A film version of his debut novel, The Motel Life, starring Emile Hirsch, Stephen Dorff and Kris Kristofferson, was released last year. Surely he made a few quid from that?
“It took the heat off me, that’s for sure, for a couple of years,” he admits. “You never think that sort of stuff is actually going to happen. This friend of mine said, ‘If they make a movie of yours, it’s so rare, it’s like hitting the lottery. And if the movie is good, man, it’s a miracle of God!’ And the more I learned about people’s stories dealing with movies, it is really rare.

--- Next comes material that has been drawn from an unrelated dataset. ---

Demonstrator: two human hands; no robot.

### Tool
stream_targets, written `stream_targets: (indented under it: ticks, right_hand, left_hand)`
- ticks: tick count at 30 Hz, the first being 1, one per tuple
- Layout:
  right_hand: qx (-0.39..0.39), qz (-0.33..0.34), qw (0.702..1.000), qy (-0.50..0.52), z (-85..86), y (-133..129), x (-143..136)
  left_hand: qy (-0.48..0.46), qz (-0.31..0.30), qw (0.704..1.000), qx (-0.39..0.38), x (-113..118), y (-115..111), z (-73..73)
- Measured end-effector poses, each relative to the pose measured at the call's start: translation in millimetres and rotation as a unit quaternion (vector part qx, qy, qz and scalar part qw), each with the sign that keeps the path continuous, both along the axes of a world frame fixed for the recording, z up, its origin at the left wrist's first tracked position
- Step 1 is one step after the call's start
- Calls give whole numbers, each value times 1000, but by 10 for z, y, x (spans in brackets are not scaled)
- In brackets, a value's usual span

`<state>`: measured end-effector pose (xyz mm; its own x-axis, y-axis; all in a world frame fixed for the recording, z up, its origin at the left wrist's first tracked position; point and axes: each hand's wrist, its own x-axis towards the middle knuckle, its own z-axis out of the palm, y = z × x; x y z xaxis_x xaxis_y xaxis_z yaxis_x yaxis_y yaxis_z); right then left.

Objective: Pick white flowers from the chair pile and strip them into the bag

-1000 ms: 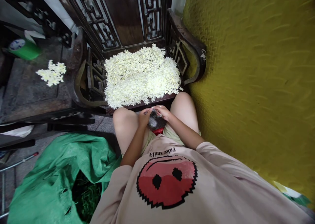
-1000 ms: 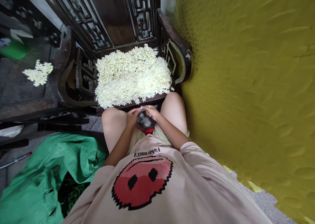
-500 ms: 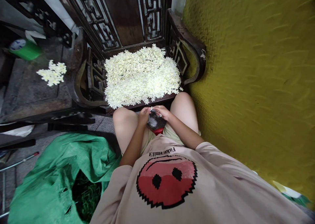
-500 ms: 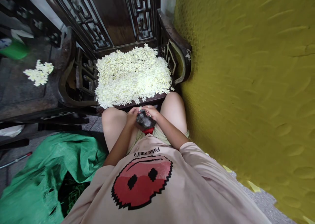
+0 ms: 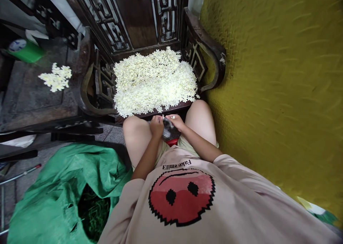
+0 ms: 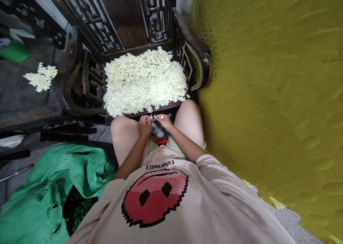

“So I was very lucky that they did make the movie. They shot it in my hometown, and they shot it in a lot of places where it takes place in the book. A lot of the bars, restaraunts, even in the casino: they were really loyal. And they stewed over it, and worried over it. They tried the best they could. I’m really happy with it.”
Advertisement
What’s your next book about?
“I’m three-quarters of the way through the first draft of a novel about two Nevada guys
who get laid off from a ranch, and they just kind of drift around the South West. It’s a gift to myself, because The Free was so taxing and so hard. I bled into that book, so this one is for me. It’s fun. It’s one of the funnest things I’ve ever written.”
The Free is published by Faber & Faber.